FIELD RESEARCH GRANTS
Muhammad Usama Rafi, History
My dissertation is an intellectual history of how different ideas about human equality— that despite the exterior differences of race, caste, and ethnicity, all individuals are fundamentally similar and equal—came to be conceived, constrained, and institutionalized in debates about decolonization and expectations of a more equitable world after empire. I analyze these shifts within certain ‘problem-spaces,’ conjunctural and discursive contexts in which propositions, arguments, and resolutions arise to respond to largely implicit but urgent questions and problems. Drawing on the history of psychology and population genetics, anticolonial political thought, and Human Rights, my dissertation addresses the following questions: What did the diplomatic and scientific institutionalization of human equality mean for those who had suffered the most from racially hierarchical colonial rule? Was this the final victory their struggles against colonialism had aspired to? If not, what was missing from this concept that lent crucial support for the wave of decolonization in the 1960s which restored independence and legally recognized sovereignty to formerly colonized populations? With chapters situated in colonial India, British East Africa, and the UNESCO secretariat in Paris, my dissertation offers a rich intellectual history of decolonization, post-colonial international relations in the twentieth century.
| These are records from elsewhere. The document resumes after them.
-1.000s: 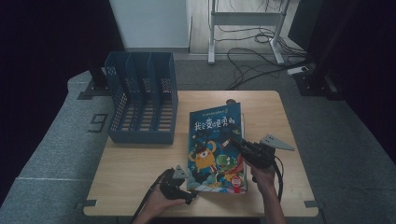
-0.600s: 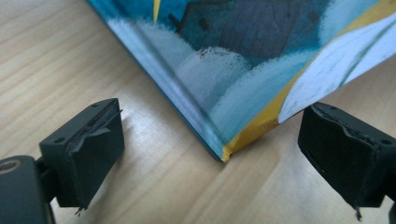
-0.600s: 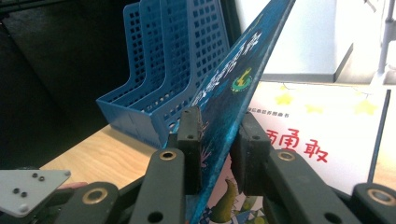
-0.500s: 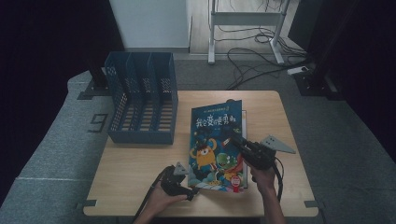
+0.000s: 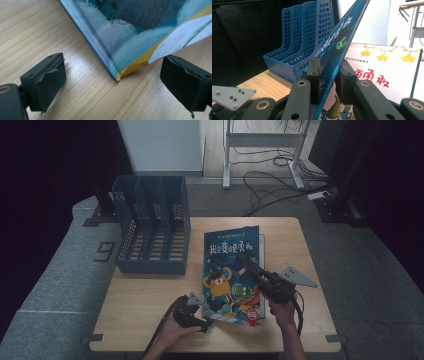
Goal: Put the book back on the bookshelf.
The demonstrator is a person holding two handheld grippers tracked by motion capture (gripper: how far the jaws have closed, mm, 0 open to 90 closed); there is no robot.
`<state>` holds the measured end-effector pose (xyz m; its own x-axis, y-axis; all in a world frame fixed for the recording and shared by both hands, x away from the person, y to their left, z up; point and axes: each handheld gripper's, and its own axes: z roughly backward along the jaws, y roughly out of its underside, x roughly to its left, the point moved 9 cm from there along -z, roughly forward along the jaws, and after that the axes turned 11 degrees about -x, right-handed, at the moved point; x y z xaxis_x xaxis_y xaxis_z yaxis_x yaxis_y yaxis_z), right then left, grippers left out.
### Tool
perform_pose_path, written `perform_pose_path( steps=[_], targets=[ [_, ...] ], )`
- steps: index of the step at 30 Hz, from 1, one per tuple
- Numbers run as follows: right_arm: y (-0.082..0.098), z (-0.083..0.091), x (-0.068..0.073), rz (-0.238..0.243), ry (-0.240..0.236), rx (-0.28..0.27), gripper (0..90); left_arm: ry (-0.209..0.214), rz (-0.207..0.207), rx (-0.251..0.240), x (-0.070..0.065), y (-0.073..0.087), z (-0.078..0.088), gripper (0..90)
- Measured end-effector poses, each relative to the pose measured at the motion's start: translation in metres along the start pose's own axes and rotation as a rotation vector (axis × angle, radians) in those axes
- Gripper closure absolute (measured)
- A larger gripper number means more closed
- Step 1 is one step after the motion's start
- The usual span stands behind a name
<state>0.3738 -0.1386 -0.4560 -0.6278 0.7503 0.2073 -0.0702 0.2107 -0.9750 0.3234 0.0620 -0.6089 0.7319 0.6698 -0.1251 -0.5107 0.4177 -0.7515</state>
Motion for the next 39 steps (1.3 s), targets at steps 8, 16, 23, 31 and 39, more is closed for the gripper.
perform_pose_path(
  steps=[8,16,23,31,39],
  targets=[
    [0.002,0.000,-0.002,-0.004,0.000,0.003,74.6,0.006,-0.009,0.002,-0.001,0.001,0.001,6.5],
    [-0.004,0.000,0.006,0.027,0.002,-0.012,74.4,0.004,0.000,-0.005,0.004,-0.002,-0.002,5.6],
    [-0.008,0.001,0.009,0.048,-0.002,-0.037,75.1,-0.009,0.000,0.001,0.009,-0.005,-0.005,5.6],
    [-0.005,0.001,0.006,0.037,-0.005,-0.036,75.8,-0.009,-0.009,-0.003,0.004,-0.003,-0.004,6.5],
    [-0.004,0.002,0.002,0.019,0.006,-0.037,76.0,0.002,-0.028,0.006,-0.001,-0.001,-0.002,7.8]
  ],
)
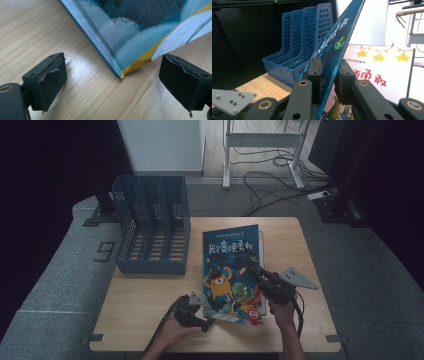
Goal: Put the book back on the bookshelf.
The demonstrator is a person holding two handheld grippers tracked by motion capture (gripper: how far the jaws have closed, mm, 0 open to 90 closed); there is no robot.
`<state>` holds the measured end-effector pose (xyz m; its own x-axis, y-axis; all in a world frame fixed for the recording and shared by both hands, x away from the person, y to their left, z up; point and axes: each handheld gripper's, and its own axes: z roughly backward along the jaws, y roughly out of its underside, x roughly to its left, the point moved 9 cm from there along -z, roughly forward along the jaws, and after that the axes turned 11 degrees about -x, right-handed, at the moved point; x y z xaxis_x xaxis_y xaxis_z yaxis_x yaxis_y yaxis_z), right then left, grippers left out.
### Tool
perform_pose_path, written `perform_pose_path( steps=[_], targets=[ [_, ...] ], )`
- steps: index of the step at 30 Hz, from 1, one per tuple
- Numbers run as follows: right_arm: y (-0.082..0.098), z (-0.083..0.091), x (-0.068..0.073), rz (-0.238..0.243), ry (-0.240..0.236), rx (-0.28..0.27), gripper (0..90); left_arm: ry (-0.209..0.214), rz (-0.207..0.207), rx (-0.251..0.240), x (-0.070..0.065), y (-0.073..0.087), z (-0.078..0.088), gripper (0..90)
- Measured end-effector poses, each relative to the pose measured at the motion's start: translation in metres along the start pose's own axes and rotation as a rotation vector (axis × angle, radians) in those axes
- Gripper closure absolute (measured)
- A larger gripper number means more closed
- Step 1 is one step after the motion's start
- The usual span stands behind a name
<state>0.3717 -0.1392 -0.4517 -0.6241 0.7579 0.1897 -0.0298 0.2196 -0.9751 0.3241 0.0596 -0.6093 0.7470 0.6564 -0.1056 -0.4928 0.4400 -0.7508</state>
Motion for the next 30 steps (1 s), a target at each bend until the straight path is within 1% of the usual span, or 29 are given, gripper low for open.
perform_pose_path(
  steps=[6,12,13,14,15,16,17,18,20,22,25,27,30],
  targets=[
    [0.000,0.001,-0.002,-0.008,0.010,-0.005,76.0,0.002,-0.008,-0.002,-0.002,0.001,0.000,8.0],
    [-0.001,0.001,-0.002,-0.002,0.008,-0.009,76.1,0.009,0.001,-0.006,-0.001,0.000,0.000,7.7],
    [-0.001,0.001,-0.001,0.000,0.006,-0.011,76.2,0.008,0.029,-0.016,0.000,-0.002,0.001,7.7],
    [-0.002,0.002,0.000,0.002,0.005,-0.015,76.3,0.005,0.073,-0.043,0.004,-0.006,0.002,11.0],
    [-0.004,0.002,0.001,0.001,-0.003,-0.019,76.5,-0.009,0.109,-0.066,0.011,-0.010,0.004,14.8],
    [-0.005,0.002,0.003,0.001,-0.012,-0.025,76.6,-0.019,0.131,-0.078,0.018,-0.013,0.006,15.9],
    [-0.007,0.003,0.006,0.006,-0.025,-0.028,76.5,-0.025,0.146,-0.088,0.024,-0.016,0.008,16.2],
    [-0.008,0.003,0.010,0.017,-0.037,-0.026,76.5,-0.017,0.160,-0.092,0.027,-0.017,0.010,16.6],
    [-0.009,0.001,0.013,0.036,-0.039,-0.021,76.5,0.013,0.172,-0.095,0.026,-0.018,0.012,16.0],
    [-0.008,0.001,0.013,0.035,-0.035,-0.019,76.5,0.027,0.153,-0.084,0.019,-0.016,0.011,15.4],
    [-0.007,0.001,0.011,0.032,-0.030,-0.019,76.5,0.051,0.112,-0.051,0.005,-0.011,0.006,14.4],
    [-0.007,0.001,0.009,0.032,-0.023,-0.015,76.4,0.068,0.097,-0.042,-0.003,-0.009,0.004,13.4],
    [-0.005,0.001,0.005,0.018,-0.005,-0.009,76.4,0.073,0.065,-0.021,-0.013,-0.005,0.002,11.6]
  ],
)
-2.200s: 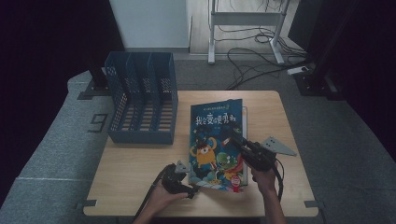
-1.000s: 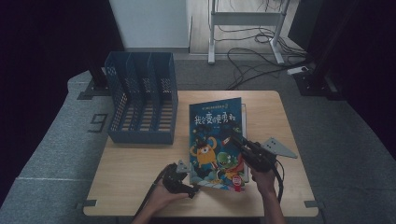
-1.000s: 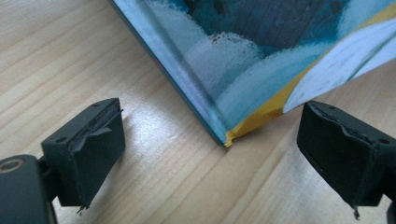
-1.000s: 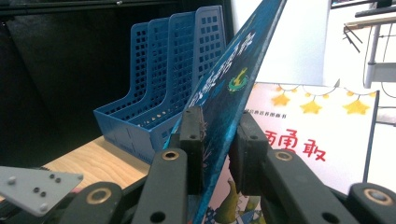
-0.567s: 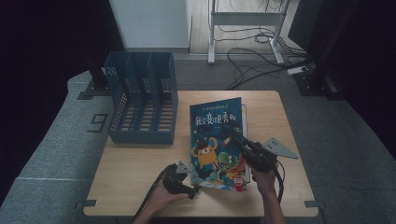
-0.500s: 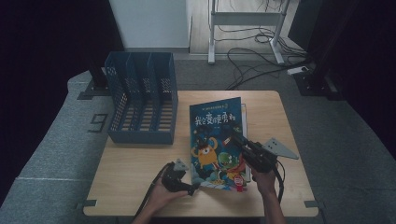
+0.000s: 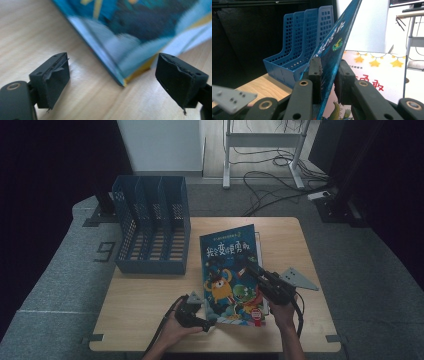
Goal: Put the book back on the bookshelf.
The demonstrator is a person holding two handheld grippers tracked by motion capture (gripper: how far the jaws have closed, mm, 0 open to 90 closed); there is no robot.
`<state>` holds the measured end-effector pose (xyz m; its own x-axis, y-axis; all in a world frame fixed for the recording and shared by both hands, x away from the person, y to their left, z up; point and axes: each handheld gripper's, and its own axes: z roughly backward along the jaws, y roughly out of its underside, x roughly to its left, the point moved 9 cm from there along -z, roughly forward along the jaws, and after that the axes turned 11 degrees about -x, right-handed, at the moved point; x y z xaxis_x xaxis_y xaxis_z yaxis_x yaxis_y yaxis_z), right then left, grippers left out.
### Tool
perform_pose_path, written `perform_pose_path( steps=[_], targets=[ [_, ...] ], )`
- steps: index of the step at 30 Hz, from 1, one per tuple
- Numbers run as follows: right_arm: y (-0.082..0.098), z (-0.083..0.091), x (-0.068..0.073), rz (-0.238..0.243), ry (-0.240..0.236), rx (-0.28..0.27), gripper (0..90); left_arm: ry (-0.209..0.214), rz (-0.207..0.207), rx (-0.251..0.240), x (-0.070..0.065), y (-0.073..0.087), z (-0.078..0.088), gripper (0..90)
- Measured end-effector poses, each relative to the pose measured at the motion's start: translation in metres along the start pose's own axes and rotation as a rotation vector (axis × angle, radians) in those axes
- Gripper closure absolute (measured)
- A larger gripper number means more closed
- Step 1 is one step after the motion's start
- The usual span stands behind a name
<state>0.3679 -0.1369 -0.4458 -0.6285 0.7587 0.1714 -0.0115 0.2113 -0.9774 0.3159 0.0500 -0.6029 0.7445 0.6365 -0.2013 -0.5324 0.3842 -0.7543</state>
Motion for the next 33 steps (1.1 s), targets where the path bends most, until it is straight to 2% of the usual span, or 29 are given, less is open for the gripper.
perform_pose_path(
  steps=[2,11,13,16,21,26,33],
  targets=[
    [0.001,0.000,-0.003,-0.011,0.008,0.002,76.3,0.010,-0.006,0.009,-0.004,0.003,-0.002,10.5],
    [0.003,0.000,-0.007,-0.023,0.020,0.004,76.3,-0.013,-0.031,0.010,-0.013,0.003,-0.006,10.6],
    [0.003,0.001,-0.007,-0.021,0.019,0.002,76.2,-0.023,-0.011,-0.002,-0.010,0.002,-0.006,11.5],
    [0.002,0.001,-0.005,-0.010,0.017,-0.003,76.2,-0.016,-0.004,-0.002,-0.008,0.001,-0.007,10.5],
    [-0.002,0.002,-0.002,0.003,0.006,-0.030,76.2,-0.018,0.001,-0.002,-0.006,-0.002,-0.009,10.5],
    [-0.008,0.003,0.005,0.050,-0.008,-0.055,76.3,-0.018,0.002,0.001,-0.001,-0.006,-0.012,10.4],
    [-0.012,0.005,0.005,0.071,0.004,-0.056,76.6,-0.025,0.000,0.007,0.004,-0.010,-0.016,10.4]
  ],
)
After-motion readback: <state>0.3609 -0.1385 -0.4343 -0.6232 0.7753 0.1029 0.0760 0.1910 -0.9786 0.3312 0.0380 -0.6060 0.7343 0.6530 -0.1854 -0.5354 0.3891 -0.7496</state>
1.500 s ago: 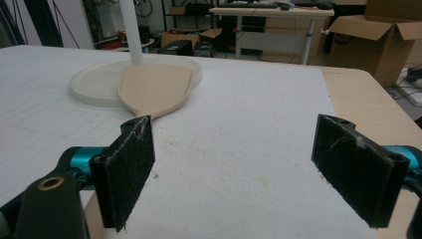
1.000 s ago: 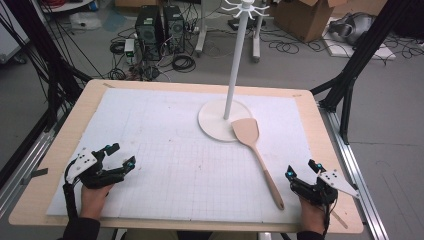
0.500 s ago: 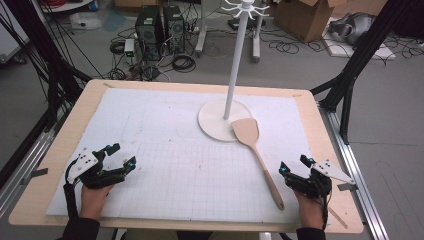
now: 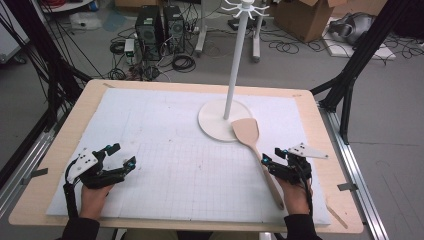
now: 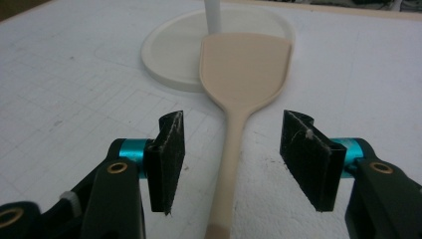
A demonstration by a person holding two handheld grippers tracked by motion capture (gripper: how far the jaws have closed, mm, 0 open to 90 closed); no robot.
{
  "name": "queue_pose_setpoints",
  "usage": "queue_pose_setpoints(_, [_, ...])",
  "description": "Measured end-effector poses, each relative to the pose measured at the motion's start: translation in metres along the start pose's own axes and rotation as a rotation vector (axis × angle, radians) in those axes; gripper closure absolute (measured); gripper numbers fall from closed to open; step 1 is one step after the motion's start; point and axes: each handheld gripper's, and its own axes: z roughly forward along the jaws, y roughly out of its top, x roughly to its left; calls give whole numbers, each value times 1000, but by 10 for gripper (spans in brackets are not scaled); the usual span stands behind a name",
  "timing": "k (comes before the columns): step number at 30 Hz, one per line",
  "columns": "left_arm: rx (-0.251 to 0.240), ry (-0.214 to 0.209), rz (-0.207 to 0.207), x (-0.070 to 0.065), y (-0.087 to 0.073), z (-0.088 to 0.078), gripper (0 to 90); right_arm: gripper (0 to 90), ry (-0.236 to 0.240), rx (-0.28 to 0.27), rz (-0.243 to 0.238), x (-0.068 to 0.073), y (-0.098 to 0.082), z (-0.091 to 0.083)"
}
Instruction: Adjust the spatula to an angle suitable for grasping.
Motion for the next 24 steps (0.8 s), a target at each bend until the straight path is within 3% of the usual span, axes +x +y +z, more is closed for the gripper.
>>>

Muhammad Usama Rafi is a PhD candidate in the Department of History, working on intellectual and international history. His research focuses on the history of equality, redistributive politics, and self-determination in Asia and Africa during the twentieth century. Usama received a BA in political economy in Lahore, Pakistan and previously worked as an international development consultant on public legal reforms in Pakistan. His previous research has been generously supported by the Nicholson Center for British Studies, the Pozen Family Center for Human Rights, and the Division of the Social Sciences. Usama is currently the co-coordinator of the inaugural History and Social Sciences Forum and a member of the Student Executive Committee in the Social Sciences Division.